Now your ansible tasks are broken as line vty 0 4 doesn't exist anymore, you lost idempotency. How I work around this is lookup the lines and loop through them, setting the config like this:

- name: GET VTY INFO
  cisco.ios.ios_command:
    commands:
      - show run | inc line vty
  register: get_vty_info

- name: ASSOCIATE ACL WITH VTY
  with_items: "{{ get_vty_info.stdout_lines[0] | map('trim') | list }}"
  cisco.ios.ios_config:
    parents: "{{ item }}"
    lines:
      - "access-class vty-acl-new in"

So now you can make sure your settings are applied to all line vty entries, no matter how they are broken up.

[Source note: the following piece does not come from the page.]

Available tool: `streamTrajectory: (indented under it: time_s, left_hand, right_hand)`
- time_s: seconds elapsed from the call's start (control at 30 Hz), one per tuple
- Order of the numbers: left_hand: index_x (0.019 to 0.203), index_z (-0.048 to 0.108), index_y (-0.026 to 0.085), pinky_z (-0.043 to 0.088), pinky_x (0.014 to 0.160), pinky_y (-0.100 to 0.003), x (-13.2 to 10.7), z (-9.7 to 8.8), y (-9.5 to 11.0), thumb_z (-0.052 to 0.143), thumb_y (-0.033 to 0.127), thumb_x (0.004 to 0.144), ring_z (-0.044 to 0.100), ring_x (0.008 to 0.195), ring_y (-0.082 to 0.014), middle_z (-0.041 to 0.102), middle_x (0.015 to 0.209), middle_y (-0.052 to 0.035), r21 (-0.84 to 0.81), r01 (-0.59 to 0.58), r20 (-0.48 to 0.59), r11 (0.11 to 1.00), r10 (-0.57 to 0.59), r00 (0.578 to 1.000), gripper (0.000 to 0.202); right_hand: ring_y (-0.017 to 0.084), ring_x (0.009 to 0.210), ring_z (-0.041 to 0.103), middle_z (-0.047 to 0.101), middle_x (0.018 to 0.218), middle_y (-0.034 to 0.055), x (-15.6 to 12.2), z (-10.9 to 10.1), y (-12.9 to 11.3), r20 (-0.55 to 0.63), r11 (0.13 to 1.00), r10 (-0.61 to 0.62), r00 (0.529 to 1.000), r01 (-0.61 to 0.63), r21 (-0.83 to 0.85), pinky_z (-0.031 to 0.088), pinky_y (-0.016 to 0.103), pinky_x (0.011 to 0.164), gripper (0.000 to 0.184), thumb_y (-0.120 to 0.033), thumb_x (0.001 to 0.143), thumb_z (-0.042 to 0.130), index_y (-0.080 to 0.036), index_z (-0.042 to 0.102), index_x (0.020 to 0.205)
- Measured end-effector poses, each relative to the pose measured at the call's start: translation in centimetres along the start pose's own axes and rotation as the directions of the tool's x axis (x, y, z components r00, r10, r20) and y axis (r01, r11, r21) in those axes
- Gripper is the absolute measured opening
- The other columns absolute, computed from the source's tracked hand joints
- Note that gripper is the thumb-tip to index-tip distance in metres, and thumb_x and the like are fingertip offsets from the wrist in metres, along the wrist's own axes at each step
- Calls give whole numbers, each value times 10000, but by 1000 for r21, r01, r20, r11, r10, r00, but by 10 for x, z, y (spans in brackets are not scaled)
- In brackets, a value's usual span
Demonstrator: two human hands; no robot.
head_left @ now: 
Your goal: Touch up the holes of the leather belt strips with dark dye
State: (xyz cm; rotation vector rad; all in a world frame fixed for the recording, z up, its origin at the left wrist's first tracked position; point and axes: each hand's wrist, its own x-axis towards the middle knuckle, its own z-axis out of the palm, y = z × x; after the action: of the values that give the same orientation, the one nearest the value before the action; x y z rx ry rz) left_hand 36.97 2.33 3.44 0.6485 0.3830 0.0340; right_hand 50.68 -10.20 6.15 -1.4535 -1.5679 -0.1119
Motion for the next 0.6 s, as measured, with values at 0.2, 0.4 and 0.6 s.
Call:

For work I take it a step further and see if vrf-also is set (we have a few) for the acl and using a template set that for the acl if needed like this:

- name: GET VTY INFO
  cisco.ios.ios_command:
    commands:
      - show run | inc line vty
      - show run | inc in vrf-also
  register: get_vty_info

- name: SET VRF-ALSO IF NEEDED
  set_fact:
    vrf_also: "found"
  when: get_vty_info.stdout[1] != ""

- name: ASSOCIATE ACL WITH VTY
  with_items: "{{ get_vty_info.stdout_lines[0] | map('trim') | list }}"
  cisco.ios.ios_config:
    parents: "{{ item }}"
    lines:
      - "{{ lookup('template', 'ios_set_access-class.j2') }}"

ios_set_access-class.j2:

access-class vty-acl-new in{% if vrf_also is defined %} vrf-also{%- endif %}

So now we have a way to set the acl for all the VTYs no mater how the lines are broken up.